决策困扰:日常决策数量多且模棱两可是一大挑战,Altman虽不认为自己比别人更擅长决策,但仍需做出决定,他认为应咨询15 - 20个不同领域值得信赖的专家,而非依赖单一全能者。
七、快问快答环节
- 构建方向选择(如果23、24岁):选择AI赋能的垂直领域,如打造最好的AI辅导产品或出色教学系统,也可以是AI律师、AI CAD工程师等类似方向。
- 写书计划书名:未想好,主题可能关于人类潜能。
- 应关注方向:期待能理解用户整个生活的AI,虽不需要无限上下文理解能力,但能访问用户所有数据等。

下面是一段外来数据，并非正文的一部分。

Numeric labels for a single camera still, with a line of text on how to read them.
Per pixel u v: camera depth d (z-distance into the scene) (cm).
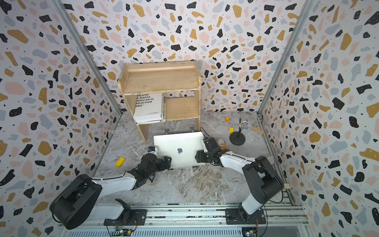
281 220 74
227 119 117
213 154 72
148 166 70
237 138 103
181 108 95
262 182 46
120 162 92
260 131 113
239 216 73
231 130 110
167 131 90
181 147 90
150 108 86
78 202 42
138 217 73
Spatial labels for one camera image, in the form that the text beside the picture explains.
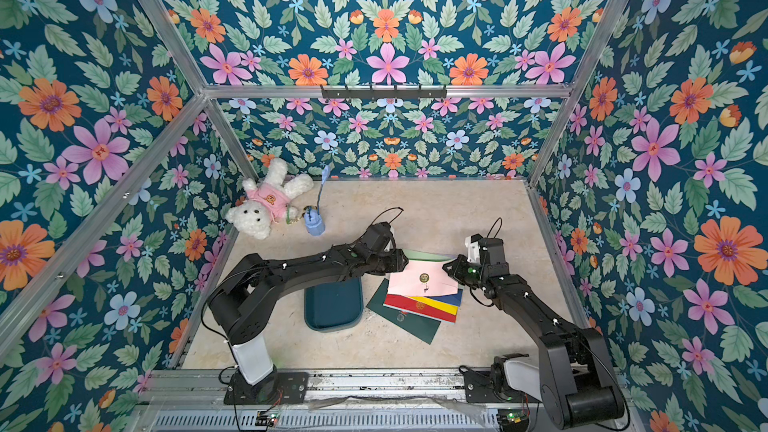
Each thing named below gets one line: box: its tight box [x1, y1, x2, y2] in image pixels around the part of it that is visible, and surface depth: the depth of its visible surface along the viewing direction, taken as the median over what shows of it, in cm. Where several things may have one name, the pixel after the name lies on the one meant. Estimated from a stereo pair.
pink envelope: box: [388, 260, 458, 297], surface depth 88 cm
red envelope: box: [383, 294, 457, 324], surface depth 88 cm
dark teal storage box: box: [304, 277, 364, 333], surface depth 86 cm
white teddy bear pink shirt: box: [226, 158, 314, 240], surface depth 107 cm
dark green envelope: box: [366, 278, 441, 345], surface depth 87 cm
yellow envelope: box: [408, 296, 459, 316], surface depth 88 cm
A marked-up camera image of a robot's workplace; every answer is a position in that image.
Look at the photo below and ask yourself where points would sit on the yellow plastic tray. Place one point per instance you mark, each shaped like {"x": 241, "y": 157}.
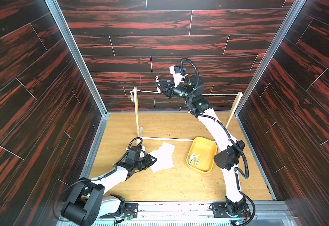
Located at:
{"x": 207, "y": 149}

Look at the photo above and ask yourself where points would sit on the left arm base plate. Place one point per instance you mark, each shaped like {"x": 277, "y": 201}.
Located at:
{"x": 127, "y": 211}

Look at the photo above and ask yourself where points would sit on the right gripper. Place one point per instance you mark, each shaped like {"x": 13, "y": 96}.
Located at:
{"x": 170, "y": 89}

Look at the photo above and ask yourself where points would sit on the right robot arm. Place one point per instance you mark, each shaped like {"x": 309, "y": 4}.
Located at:
{"x": 189, "y": 86}

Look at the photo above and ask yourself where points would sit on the wooden string rack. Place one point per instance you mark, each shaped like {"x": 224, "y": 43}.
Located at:
{"x": 138, "y": 113}

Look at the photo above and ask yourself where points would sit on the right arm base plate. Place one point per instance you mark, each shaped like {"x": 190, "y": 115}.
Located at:
{"x": 223, "y": 210}

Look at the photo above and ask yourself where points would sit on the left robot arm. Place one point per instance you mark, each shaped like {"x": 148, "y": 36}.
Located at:
{"x": 85, "y": 200}

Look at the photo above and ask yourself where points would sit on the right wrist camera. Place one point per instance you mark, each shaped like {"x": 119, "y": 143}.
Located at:
{"x": 178, "y": 73}

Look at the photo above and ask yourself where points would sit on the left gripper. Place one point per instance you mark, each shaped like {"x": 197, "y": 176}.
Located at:
{"x": 149, "y": 161}

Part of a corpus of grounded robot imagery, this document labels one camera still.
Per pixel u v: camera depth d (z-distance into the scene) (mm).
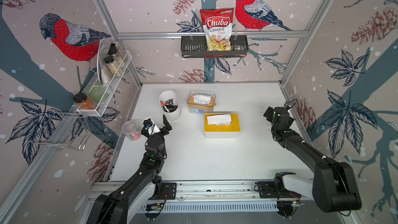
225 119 849
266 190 728
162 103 951
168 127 760
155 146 597
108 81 715
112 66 762
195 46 949
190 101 1008
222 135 896
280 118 659
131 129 892
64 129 561
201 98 987
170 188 732
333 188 405
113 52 799
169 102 985
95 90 725
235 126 860
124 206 440
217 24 801
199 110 999
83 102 598
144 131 680
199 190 746
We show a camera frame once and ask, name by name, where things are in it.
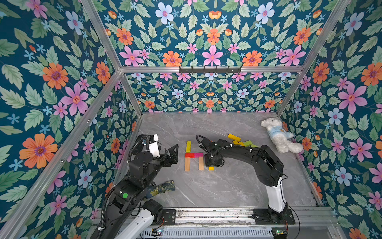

- 近期惊讶之事:有一项现在不能讨论的惊人研究成果。
- 尊重的竞争对手:尊重领域内所有参与者,认为大家都在做令人惊叹的工作,很难说特别突出的一个。
- 最喜欢的OpenAI API:新的实时API非常出色,API业务已具规模且功能众多。
- AI领域敬佩之人(除OpenAI人员):表扬Cursor团队,其将愿景变为现实,在创造用户体验和价值方面成就突出。
- 延迟与准确性权衡:需要灵活调节机制,由用户根据场景控制,如快问快答需低延迟,若期望重大科学发现可等待准确性提升。
- 领导力提升方面:产品策略细节是当前弱项,公司需要更强有力和清晰的愿景,希望自己在这方面能做得更好,已招聘Kevin Weil作为CPO,其具备纪律性,包括关注重点、站在用户角度思考、严谨务实等优点。
- 五年和十年愿景:两年内规划较清晰,五年内技术进步速度难以置信,不仅AI研究有新发现,其他科学领域也会受影响;社会变化程度可能出人意料地小,如计算机通过图灵测试未带来社会巨大变革,未来科技进步会超越预期,但社会会保持相对稳定,长远来看变革终将巨大。